YOUR INSTRUCTIONS —
All of the data below should be printed again word for word, pictures excluded.

GIVEN MATERIAL —
··········

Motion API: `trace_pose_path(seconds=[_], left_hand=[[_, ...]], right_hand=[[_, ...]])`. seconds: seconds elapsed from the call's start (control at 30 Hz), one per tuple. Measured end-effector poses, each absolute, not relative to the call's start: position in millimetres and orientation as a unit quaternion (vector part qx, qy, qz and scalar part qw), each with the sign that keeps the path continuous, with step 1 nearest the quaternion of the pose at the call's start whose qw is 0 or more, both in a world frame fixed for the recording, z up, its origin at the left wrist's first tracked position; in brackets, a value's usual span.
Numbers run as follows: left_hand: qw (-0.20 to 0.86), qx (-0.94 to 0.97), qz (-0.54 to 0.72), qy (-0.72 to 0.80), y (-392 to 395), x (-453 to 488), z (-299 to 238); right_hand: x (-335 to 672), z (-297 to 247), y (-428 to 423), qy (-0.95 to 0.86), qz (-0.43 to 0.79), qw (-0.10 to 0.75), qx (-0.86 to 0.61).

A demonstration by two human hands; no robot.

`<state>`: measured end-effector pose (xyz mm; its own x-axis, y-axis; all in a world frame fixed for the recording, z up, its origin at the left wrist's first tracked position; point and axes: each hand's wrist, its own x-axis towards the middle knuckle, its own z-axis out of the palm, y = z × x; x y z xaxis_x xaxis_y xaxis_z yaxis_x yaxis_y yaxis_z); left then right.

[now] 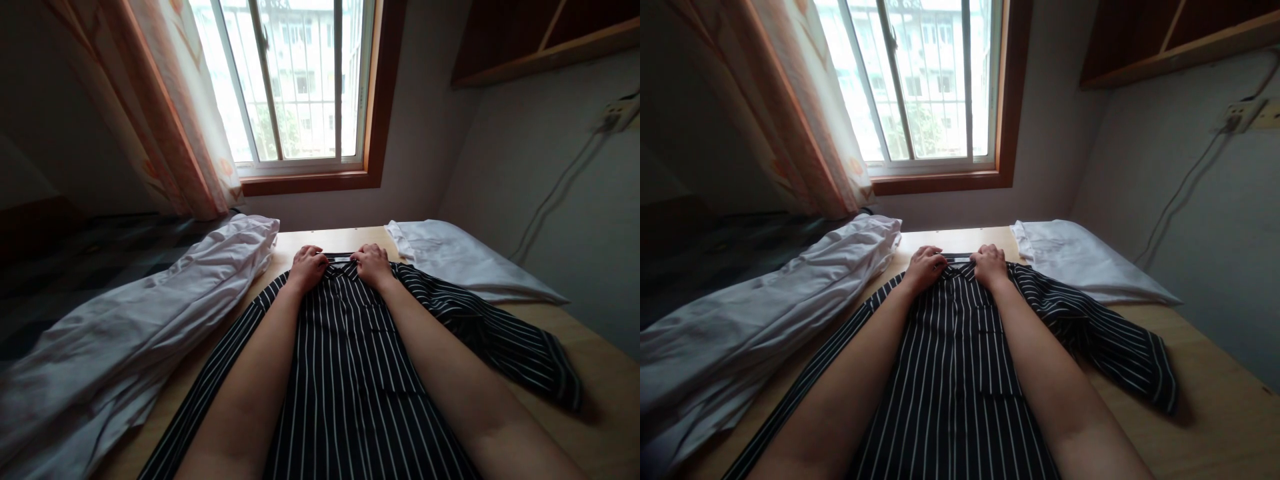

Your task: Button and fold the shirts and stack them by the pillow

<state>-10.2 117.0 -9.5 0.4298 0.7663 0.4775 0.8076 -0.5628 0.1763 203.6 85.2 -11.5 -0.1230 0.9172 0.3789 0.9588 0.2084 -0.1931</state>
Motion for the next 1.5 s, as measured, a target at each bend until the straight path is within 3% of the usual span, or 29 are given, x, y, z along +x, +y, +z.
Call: trace_pose_path(seconds=[1.3, 1.5], left_hand=[[0.099, -0.817, -0.207, -0.529, 108, 0, 0], [0.082, -0.81, -0.197, -0.546, 104, 1, 2]], right_hand=[[195, -14, 88, -0.761, -0.055, 0.209, -0.612], [200, -13, 90, -0.72, -0.048, 0.277, -0.634]])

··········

RESULT BELOW —
Motion API: `trace_pose_path(seconds=[_], left_hand=[[_, ...]], right_hand=[[_, ...]])`. seconds: seconds elapsed from the call's start (control at 30 Hz), one per tuple. Measured end-effector poses, each absolute, not relative to the call's start: position in millimetres and orientation as a unit quaternion (vector part qx, qy, qz and scalar part qw), each with the sign that keeps the path continuous, with step 1 nearest the quaternion of the pose at the call's start whose qw is 0 or more, both in a world frame fixed for the recording, z up, its origin at the left wrist's first tracked position; in brackets, a value's usual span.
Numbers run as follows: left_hand: qw (-0.20 to 0.86), qx (-0.94 to 0.97), qz (-0.54 to 0.72), qy (-0.72 to 0.80), y (-392 to 395), x (-453 to 488), z (-299 to 238); right_hand: x (-335 to 672), z (-297 to 247), y (-428 to 423), qy (-0.95 to 0.86), qz (-0.43 to 0.79), qw (-0.10 to 0.75), qx (-0.86 to 0.61).

A demonstration by two human hands; no robot.

`<state>`: measured end-effector pose (xyz mm; its own x-axis, y-axis; all in a world frame fixed for the recording, z up, its origin at the left wrist's first tracked position; point and axes: each hand's wrist, its own x-axis towards the middle knuckle, its own z-axis out of the palm, y = z × x; x y z xaxis_x xaxis_y xaxis_z yaxis_x yaxis_y yaxis_z); left then right.

[now] 

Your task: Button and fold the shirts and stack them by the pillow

<state>-10.2 117.0 -9.5 0.4298 0.7663 0.4775 0.8076 -0.5628 0.1763 203.6 85.2 -11.5 -0.1230 0.9172 0.3789 0.9588 0.2084 -0.1931</state>
Motion for the next 1.5 s, as measured, a target at each bend until the straight path is within 3% of the usual span, or 29 are given, x, y, z along +x, +y, +z.
Call: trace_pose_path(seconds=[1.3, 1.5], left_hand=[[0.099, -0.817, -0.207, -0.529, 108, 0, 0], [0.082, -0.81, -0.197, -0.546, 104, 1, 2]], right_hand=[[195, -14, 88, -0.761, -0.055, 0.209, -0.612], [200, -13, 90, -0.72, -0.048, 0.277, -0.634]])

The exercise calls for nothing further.